**WHAT YOU HAVE TO DO**: Please reproduce the listing word for word. Pictures stay out.
╭──
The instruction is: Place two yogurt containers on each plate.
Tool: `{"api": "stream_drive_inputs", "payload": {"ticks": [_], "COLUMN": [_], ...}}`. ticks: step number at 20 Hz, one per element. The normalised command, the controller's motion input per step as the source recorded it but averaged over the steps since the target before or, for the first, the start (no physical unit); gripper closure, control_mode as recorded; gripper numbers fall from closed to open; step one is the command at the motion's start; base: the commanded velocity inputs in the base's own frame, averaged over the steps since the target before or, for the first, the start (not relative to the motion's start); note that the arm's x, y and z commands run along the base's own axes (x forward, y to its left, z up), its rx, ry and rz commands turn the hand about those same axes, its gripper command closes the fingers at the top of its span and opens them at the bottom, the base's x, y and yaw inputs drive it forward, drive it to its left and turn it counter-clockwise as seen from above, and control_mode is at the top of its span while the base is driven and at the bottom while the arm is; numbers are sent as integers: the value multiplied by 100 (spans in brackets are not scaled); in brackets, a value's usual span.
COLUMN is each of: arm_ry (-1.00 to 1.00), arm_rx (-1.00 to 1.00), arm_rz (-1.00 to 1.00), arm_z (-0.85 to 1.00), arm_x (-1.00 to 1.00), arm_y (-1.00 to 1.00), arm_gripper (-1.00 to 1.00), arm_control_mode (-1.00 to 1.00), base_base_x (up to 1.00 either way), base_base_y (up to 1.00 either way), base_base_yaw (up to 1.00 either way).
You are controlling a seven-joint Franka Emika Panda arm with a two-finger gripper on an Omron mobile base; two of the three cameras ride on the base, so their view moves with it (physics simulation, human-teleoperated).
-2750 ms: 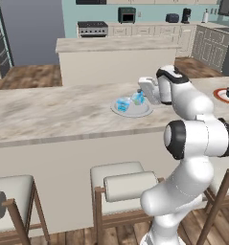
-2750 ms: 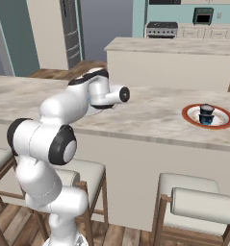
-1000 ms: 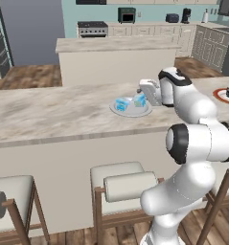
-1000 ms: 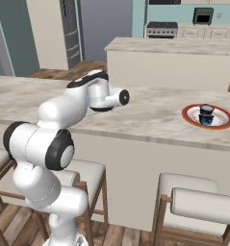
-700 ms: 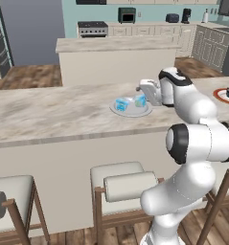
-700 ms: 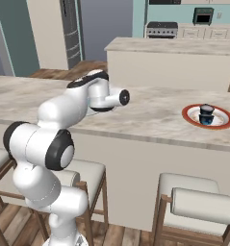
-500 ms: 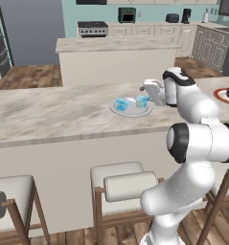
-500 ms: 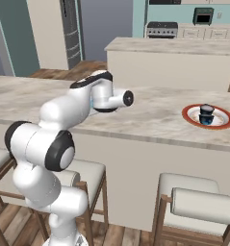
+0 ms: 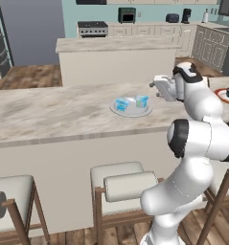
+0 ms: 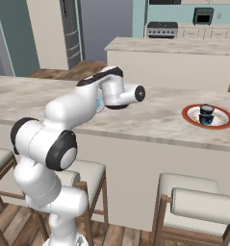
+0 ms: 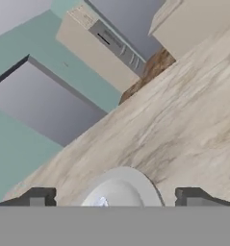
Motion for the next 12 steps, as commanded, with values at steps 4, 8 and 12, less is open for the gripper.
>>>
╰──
**RESPONSE TO THE TASK**:
The instruction is: Place two yogurt containers on each plate.
Tool: `{"api": "stream_drive_inputs", "payload": {"ticks": [_], "COLUMN": [_], ...}}`. ticks: step number at 20 Hz, one per element. The normalised command, the controller's motion input per step as the source recorded it but averaged over the steps since the target before or, for the first, the start (no physical unit); gripper closure, control_mode as recorded; gripper numbers fall from closed to open; step one is the command at the motion's start; base: the commanded velocity inputs in the base's own frame, averaged over the steps since the target before or, for the first, the start (not relative to the motion's start); note that the arm's x, y and z commands run along the base's own axes (x forward, y to its left, z up), its rx, ry and rz commands turn the hand about those same axes, its gripper command closes the fingers at the top of its span and opens them at the bottom, the base's x, y and yaw inputs drive it forward, drive it to its left and turn it counter-clockwise as seen from above, and control_mode is at the top of its span while the base is driven and at the bottom while the arm is; numbers are sent as integers: the value multiplied by 100 (spans in brackets are not scaled); in brackets, a value's usual span.
COLUMN is each of: arm_ry (-1.00 to 1.00), arm_rx (-1.00 to 1.00), arm_rz (-1.00 to 1.00), arm_z (-0.85 to 1.00), arm_x (-1.00 to 1.00), arm_y (-1.00 to 1.00), arm_gripper (-1.00 to 1.00), arm_control_mode (-1.00 to 1.00), base_base_x (up to 1.00 either way), base_base_y (up to 1.00 either way), base_base_yaw (up to 1.00 either way).
You are controlling a seven-joint Franka Emika Panda arm with a two-finger gripper on an Omron mobile base; two of the three cameras ride on the base, so their view moves with it (physics simulation, human-teleoperated).
-2750 ms: 
-2750 ms: 
-1000 ms: 
-1000 ms: 
-700 ms: 
-700 ms: 
-500 ms: 
-500 ms: 
+0 ms: 
+0 ms: 
+0 ms: 
Motion for the next 12 steps, as commanded, with values at steps 4, 8 and 12, less is open for the gripper.
>>>

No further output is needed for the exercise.